- About this exercise: The full listing should be written out verbatim, and its images should be dropped.

== Segment start ==

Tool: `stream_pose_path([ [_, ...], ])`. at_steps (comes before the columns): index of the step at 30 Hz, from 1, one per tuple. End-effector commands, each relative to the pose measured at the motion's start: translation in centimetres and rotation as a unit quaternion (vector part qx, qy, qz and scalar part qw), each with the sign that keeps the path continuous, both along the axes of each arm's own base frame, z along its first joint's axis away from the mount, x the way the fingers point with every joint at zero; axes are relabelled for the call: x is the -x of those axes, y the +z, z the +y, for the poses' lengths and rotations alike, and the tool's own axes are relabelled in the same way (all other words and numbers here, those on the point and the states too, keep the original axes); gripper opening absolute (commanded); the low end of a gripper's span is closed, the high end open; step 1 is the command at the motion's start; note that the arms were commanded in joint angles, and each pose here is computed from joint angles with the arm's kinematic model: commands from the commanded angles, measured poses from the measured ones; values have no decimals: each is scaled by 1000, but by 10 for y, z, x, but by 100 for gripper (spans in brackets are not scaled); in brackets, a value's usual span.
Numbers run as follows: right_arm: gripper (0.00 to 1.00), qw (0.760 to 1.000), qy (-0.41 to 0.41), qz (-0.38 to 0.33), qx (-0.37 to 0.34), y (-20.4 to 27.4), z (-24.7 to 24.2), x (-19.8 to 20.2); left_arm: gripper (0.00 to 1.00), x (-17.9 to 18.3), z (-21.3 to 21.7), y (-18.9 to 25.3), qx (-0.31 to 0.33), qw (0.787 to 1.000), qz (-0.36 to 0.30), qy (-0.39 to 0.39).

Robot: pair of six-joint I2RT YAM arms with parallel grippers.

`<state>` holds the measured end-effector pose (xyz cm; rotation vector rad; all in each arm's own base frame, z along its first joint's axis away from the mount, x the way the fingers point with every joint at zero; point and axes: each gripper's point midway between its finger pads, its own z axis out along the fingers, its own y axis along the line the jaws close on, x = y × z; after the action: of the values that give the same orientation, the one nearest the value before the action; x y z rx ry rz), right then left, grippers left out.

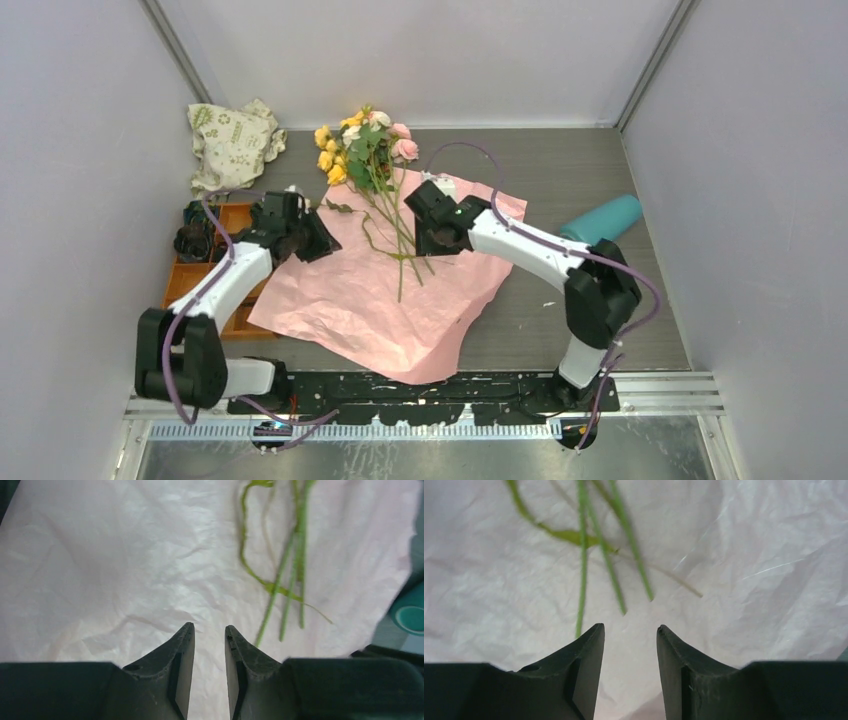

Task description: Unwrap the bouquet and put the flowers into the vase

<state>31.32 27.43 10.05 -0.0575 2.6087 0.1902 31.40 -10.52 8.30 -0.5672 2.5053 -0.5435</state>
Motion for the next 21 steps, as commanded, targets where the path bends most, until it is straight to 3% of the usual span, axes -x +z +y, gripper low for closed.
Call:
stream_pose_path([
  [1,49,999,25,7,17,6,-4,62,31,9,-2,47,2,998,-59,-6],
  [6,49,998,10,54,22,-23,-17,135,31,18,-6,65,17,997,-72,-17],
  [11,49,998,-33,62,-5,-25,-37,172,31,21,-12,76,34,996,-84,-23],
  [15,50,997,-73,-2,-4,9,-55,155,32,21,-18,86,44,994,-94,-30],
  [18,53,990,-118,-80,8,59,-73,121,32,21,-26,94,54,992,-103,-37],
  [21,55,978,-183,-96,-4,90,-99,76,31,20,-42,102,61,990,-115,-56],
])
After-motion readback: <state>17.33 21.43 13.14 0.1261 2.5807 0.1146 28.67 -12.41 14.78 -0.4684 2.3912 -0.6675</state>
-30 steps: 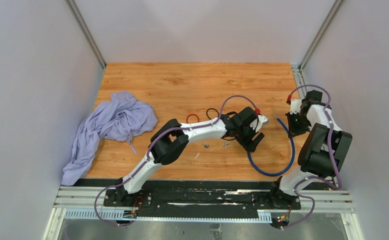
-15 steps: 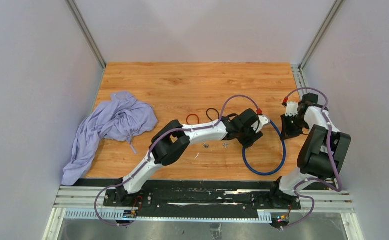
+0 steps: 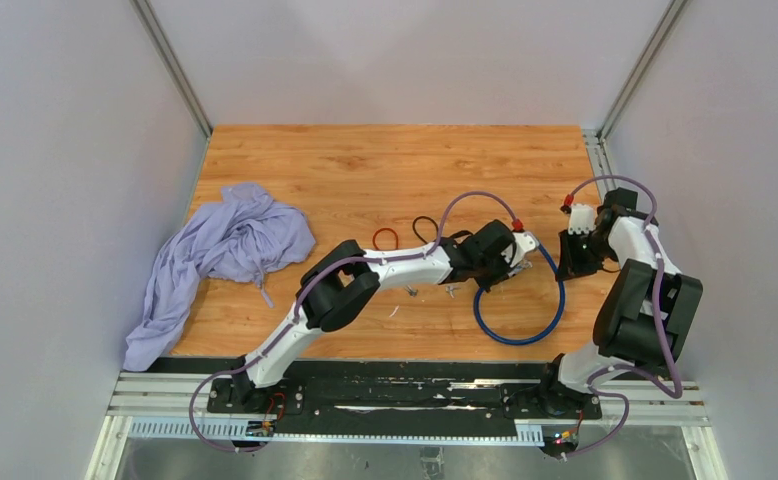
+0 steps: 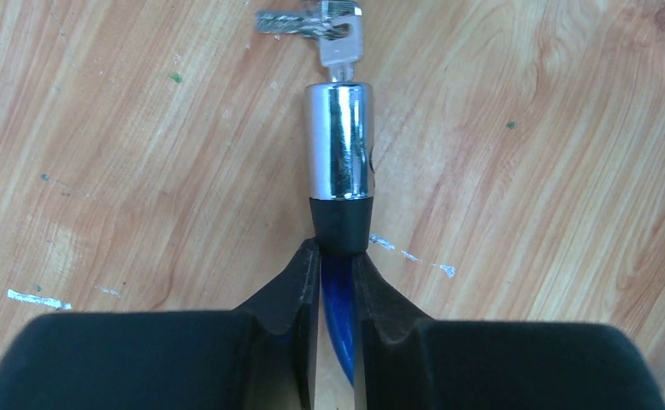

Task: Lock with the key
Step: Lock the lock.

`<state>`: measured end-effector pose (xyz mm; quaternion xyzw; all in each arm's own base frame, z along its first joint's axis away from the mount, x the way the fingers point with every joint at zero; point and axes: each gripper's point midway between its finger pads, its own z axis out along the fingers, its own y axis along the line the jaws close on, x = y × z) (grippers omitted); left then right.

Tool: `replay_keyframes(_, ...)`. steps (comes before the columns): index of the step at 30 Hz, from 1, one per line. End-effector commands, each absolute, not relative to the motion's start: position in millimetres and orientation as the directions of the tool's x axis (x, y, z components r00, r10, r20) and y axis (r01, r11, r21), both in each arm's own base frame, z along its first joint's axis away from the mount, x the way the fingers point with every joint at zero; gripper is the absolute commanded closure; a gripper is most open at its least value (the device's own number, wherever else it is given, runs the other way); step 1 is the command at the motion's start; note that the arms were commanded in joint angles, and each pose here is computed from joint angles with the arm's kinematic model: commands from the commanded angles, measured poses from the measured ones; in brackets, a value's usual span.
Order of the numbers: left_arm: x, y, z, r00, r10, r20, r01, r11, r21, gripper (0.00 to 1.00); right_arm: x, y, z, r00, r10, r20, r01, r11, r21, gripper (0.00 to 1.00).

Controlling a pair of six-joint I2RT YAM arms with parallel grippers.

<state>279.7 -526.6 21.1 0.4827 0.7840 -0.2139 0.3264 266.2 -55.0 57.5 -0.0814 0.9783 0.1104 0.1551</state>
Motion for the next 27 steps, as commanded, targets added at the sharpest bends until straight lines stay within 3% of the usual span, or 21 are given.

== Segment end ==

- Task solution:
Tool: `stream_pose_path([ [_, ...], ])`. at_steps (comes before the columns): index of the step at 30 Hz, from 1, one per tuple. End-effector commands, each relative to the pose measured at the motion's start: translation in centimetres and rotation as a unit quaternion (vector part qx, qy, qz and scalar part qw), each with the sign that keeps the path continuous, both along the axes of each arm's own base frame, z along its first joint's axis away from the mount, x the way the fingers point with every joint at zero; axes are relabelled for the call: x is the -x of those axes, y the +z, z the +y, for the poses' lengths and rotations alike, and the tool's own axes are relabelled in the same way (all other words and numbers here, those on the point and the states too, keep the original axes); gripper opening absolute (commanded); the low end of a gripper's span is closed, the high end open; step 1 is the command at the motion's start; note that the arms were commanded in joint angles, and each pose here is computed from joint angles with the arm's kinematic model: commands from the commanded angles, measured poses from the measured ones; values have no decimals: each is scaled by 1000, but by 10 for y, z, x, but by 100 for gripper (spans in brackets are not scaled); in brackets, a value's usual span.
Numbers run as follows: right_arm: gripper (0.00 to 1.00), qw (0.760 to 1.000), qy (-0.41 to 0.41), qz (-0.38 to 0.33), qx (-0.37 to 0.34), y (-20.4 to 27.4), z (-24.7 to 24.2), x (-19.8 to 20.2); left_arm: gripper (0.00 to 1.00), x (-17.9 to 18.3), z (-21.3 to 21.7), y (-18.9 to 25.3), qx (-0.31 to 0.33), qw (0.787 to 1.000), qz (-0.36 to 0.30), qy (-0.39 to 0.39).

Robot: pair of six-joint I2RT YAM arms with parallel grippers.

`<state>` holds the measured end-effector pose (xyz cm; rotation vector rad; all in each arm's own base frame, z along its first joint's axis away from the mount, x the way the fingers point with every joint at zero; point and axes: each gripper's point midway between its finger pads, its own z axis out along the fingers, its own y axis along the line the jaws close on, x = y × z; after the action: of the values that give the same orientation, the one nearest the value before the action; x y z rx ry rz), right then left, grippers left out.


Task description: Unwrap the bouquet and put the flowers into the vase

<state>31.32 27.43 10.05 -0.0575 2.6087 0.1902 31.40 -10.52 8.30 -0.5672 2.5053 -0.5435</state>
Motion for the next 21 steps, as commanded, targets where the path bends most, until it is straight to 3% of the usual span, axes -x +z +y, gripper low for closed.
Call:
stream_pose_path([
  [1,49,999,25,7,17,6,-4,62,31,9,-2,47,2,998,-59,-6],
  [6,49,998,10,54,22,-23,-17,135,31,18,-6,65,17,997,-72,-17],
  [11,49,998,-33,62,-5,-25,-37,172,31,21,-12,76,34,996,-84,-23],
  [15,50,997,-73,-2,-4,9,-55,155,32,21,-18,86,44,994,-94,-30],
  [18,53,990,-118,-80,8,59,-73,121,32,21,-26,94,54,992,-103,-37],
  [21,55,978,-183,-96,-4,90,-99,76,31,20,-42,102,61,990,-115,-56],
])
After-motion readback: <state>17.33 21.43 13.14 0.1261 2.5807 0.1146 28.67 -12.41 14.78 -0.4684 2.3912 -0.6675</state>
-30 steps: 
-15 steps: 
+0 steps: 
+0 steps: 

Task: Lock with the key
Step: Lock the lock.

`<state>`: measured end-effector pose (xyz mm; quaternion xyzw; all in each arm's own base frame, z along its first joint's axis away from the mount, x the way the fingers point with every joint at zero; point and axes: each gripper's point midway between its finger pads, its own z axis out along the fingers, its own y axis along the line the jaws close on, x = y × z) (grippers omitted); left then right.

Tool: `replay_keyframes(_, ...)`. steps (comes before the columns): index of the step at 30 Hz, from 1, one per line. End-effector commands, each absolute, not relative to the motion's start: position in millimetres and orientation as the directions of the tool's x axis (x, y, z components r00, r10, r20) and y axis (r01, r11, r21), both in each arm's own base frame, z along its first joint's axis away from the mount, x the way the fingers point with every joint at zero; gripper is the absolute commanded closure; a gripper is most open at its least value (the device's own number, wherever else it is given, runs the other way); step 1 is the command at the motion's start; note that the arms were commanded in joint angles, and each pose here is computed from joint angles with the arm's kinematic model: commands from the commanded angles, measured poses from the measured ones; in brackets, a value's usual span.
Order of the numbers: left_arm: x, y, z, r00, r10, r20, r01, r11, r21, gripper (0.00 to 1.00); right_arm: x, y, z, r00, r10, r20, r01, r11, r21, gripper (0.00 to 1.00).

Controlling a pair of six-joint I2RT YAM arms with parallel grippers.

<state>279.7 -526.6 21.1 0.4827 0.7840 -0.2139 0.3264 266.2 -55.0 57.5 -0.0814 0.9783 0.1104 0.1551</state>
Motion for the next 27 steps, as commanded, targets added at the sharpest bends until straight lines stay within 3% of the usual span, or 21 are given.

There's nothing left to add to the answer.